What is expected. Print each of the entries exactly, leaving nothing out.

Entries supplied.
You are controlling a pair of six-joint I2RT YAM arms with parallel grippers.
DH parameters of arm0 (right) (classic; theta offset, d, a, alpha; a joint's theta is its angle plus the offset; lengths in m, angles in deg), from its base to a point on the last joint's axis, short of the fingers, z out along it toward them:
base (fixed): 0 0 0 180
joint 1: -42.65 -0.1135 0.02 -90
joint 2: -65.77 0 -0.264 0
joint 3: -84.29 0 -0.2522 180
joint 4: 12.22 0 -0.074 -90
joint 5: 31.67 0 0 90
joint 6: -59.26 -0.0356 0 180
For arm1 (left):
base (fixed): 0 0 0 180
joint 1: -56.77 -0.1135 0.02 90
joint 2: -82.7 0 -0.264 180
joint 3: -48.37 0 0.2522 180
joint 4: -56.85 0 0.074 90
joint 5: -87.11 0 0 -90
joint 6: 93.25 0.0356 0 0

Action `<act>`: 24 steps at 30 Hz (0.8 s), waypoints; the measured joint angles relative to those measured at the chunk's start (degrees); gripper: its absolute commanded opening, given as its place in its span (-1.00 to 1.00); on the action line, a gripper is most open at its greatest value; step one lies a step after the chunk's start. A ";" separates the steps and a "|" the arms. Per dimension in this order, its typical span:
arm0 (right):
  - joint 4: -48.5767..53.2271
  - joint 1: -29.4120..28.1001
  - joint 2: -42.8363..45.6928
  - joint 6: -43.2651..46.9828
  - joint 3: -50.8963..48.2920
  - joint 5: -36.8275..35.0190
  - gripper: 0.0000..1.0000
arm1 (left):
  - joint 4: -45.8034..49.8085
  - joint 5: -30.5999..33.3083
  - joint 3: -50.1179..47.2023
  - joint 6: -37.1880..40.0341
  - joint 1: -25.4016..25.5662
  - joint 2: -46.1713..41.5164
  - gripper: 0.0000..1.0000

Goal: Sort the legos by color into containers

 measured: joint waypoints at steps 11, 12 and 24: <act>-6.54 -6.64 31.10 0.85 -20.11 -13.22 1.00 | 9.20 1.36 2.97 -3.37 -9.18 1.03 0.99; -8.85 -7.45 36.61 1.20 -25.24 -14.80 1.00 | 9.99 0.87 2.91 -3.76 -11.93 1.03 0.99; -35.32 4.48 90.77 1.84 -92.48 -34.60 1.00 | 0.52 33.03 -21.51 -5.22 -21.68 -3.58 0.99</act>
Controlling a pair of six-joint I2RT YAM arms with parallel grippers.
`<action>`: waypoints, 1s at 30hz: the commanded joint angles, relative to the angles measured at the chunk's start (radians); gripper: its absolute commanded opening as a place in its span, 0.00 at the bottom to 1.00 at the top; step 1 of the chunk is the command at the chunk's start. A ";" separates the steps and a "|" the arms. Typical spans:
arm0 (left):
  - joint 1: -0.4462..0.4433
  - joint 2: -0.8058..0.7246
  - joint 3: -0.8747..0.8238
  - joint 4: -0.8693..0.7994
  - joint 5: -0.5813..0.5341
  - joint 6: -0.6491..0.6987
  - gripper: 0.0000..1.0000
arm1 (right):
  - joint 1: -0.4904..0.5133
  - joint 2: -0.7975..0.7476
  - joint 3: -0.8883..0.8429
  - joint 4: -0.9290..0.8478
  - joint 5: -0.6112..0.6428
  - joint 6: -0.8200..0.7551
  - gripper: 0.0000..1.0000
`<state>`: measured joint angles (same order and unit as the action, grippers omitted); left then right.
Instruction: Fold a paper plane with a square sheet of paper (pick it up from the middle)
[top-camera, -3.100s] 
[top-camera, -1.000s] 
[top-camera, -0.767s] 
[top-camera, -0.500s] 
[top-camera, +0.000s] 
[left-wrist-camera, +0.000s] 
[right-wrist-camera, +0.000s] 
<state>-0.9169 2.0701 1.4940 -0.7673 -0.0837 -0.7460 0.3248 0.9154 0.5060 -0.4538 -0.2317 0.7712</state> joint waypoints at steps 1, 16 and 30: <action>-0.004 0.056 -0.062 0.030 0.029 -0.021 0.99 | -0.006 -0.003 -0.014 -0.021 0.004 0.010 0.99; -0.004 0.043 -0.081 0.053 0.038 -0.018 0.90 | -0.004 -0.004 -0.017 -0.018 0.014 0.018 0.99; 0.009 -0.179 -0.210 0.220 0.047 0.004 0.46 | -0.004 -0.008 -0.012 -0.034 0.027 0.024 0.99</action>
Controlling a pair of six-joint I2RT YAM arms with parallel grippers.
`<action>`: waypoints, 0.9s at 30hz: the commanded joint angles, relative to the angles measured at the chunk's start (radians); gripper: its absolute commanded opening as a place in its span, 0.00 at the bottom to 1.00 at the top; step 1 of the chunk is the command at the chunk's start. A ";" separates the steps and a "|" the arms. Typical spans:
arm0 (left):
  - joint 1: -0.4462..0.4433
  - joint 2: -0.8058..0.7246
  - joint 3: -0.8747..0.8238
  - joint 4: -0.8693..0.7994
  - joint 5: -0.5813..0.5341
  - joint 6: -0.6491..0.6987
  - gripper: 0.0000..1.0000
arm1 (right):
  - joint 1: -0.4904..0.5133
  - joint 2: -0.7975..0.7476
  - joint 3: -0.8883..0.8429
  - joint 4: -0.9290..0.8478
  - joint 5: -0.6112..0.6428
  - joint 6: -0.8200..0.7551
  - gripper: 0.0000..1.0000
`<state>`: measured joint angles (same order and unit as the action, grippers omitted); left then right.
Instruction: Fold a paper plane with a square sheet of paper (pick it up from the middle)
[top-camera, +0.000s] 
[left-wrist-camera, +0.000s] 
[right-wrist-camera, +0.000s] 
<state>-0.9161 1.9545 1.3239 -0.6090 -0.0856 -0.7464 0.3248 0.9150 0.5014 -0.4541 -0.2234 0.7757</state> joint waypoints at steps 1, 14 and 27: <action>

Solved exercise.
You are controlling a pair of six-joint I2RT YAM arms with parallel grippers.
DH parameters of arm0 (right) (classic; theta offset, d, a, alpha; a joint's theta is its angle plus the offset; lengths in m, angles in deg), from its base to a point on the last joint's axis, short of the fingers, z out along it toward them:
base (fixed): 0 0 0 180
joint 1: -42.65 -0.1135 0.02 -90
joint 2: -65.77 0 -0.264 0
joint 3: -84.29 0 -0.2522 180
joint 4: 12.22 0 -0.074 -90
joint 5: 31.67 0 0 90
joint 6: -59.26 -0.0356 0 180
For arm1 (left):
base (fixed): 0 0 0 180
joint 1: -56.77 -0.1135 0.02 90
joint 2: -82.7 0 -0.264 180
joint 3: -48.37 0 0.2522 180
joint 4: -56.85 0 0.074 90
joint 5: -87.11 0 0 -90
joint 6: 93.25 0.0356 0 0

Action `<act>`: 24 steps at 30 Hz (0.8 s), waypoints; the measured joint angles relative to those measured at the chunk's start (degrees); gripper: its absolute commanded opening, given as its place in its span (-1.00 to 1.00); on the action line, a gripper is most open at its greatest value; step one lies a step after the chunk's start. A ";" separates the steps and a "|" the arms. Per dimension in this order, its typical span:
arm0 (right):
  - joint 4: -48.5767..53.2271
  - joint 1: -29.4120..28.1001
  - joint 2: -42.8363..45.6928
  - joint 6: -43.2651..46.9828
  - joint 3: -50.8963..48.2920
  - joint 5: -36.8275..35.0190
  - gripper: 0.0000..1.0000
arm1 (left):
  - joint 4: -45.8034..49.8085
  - joint 5: -30.5999..33.3083
  - joint 3: -50.1179..47.2023
  - joint 6: -37.1880..40.0341
  - joint 1: -25.4016..25.5662
  - joint 2: -46.1713..41.5164
  - gripper: 0.0000..1.0000

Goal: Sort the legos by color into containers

 measured: joint waypoints at steps 11, 12 and 24: <act>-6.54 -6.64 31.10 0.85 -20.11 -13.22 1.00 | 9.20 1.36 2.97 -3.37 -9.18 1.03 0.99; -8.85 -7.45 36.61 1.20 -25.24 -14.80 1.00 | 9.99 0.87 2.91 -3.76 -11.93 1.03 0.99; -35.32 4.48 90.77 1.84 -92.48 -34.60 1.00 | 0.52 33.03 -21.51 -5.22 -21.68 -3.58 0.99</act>
Controlling a pair of six-joint I2RT YAM arms with parallel grippers.
`<action>`: waypoints, 1s at 30hz: the commanded joint angles, relative to the angles measured at the chunk's start (radians); gripper: its absolute commanded opening as a place in its span, 0.00 at the bottom to 1.00 at the top; step 1 of the chunk is the command at the chunk's start. A ";" separates the steps and a "|" the arms. Typical spans:
arm0 (left):
  - joint 1: -0.4462..0.4433
  - joint 2: -0.8058..0.7246
  - joint 3: -0.8747..0.8238
  - joint 4: -0.8693..0.7994
  - joint 5: -0.5813..0.5341
  - joint 6: -0.6491..0.6987
  - gripper: 0.0000..1.0000
arm1 (right):
  - joint 1: -0.4904..0.5133
  - joint 2: -0.7975..0.7476
  - joint 3: -0.8883..0.8429
  - joint 4: -0.9290..0.8478
  - joint 5: -0.6112..0.6428
  - joint 6: -0.8200..0.7551
  - gripper: 0.0000..1.0000
`<state>`: measured joint angles (same order and unit as the action, grippers omitted); left then right.
Instruction: Fold a paper plane with a square sheet of paper (pick it up from the middle)
[top-camera, -3.100s] 
[top-camera, -1.000s] 
[top-camera, -0.767s] 
[top-camera, -0.500s] 
[top-camera, +0.000s] 
[left-wrist-camera, +0.000s] 
[right-wrist-camera, +0.000s] 
<state>-0.9169 2.0701 1.4940 -0.7673 -0.0837 -0.7460 0.3248 0.9154 0.5060 -0.4538 -0.2317 0.7712</state> joint waypoints at steps 1, 16 and 30: <action>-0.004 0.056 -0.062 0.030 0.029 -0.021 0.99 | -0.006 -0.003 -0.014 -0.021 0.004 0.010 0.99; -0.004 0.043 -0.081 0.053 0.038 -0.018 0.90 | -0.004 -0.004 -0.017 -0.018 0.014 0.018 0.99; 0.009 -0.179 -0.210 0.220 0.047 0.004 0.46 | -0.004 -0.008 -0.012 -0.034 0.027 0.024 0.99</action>
Controlling a pair of six-joint I2RT YAM arms with parallel grippers.
`<action>`: waypoints, 0.9s at 30hz: the commanded joint angles, relative to the angles measured at the chunk's start (radians); gripper: its absolute commanded opening as a place in its span, 0.00 at the bottom to 1.00 at the top; step 1 of the chunk is the command at the chunk's start. A ";" separates the steps and a "|" the arms. Typical spans:
arm0 (left):
  - joint 1: -0.4462..0.4433
  - joint 2: -0.8058..0.7246
  - joint 3: -0.8747..0.8238
  - joint 4: -0.8693..0.7994
  - joint 5: -0.5813..0.5341
  - joint 6: -0.6491..0.6987
  - gripper: 0.0000..1.0000
arm1 (right):
  - joint 1: -0.4904..0.5133
  - joint 2: -0.7975..0.7476
  - joint 3: -0.8883..0.8429
  - joint 4: -0.9290..0.8478
  - joint 5: -0.6112..0.6428
  - joint 6: -0.8200..0.7551
  - gripper: 0.0000..1.0000
`<state>`: measured joint angles (same order and unit as the action, grippers omitted); left then right.
Instruction: Fold a paper plane with a square sheet of paper (pick it up from the middle)
[top-camera, +0.000s] 
[left-wrist-camera, +0.000s] 
[right-wrist-camera, +0.000s] 
<state>-0.9161 1.9545 1.3239 -0.6090 -0.0856 -0.7464 0.3248 0.9150 0.5014 -0.4541 -0.2234 0.7757</state> joint waypoints at steps 1, 14 and 27: <action>

The answer has been supplied in full.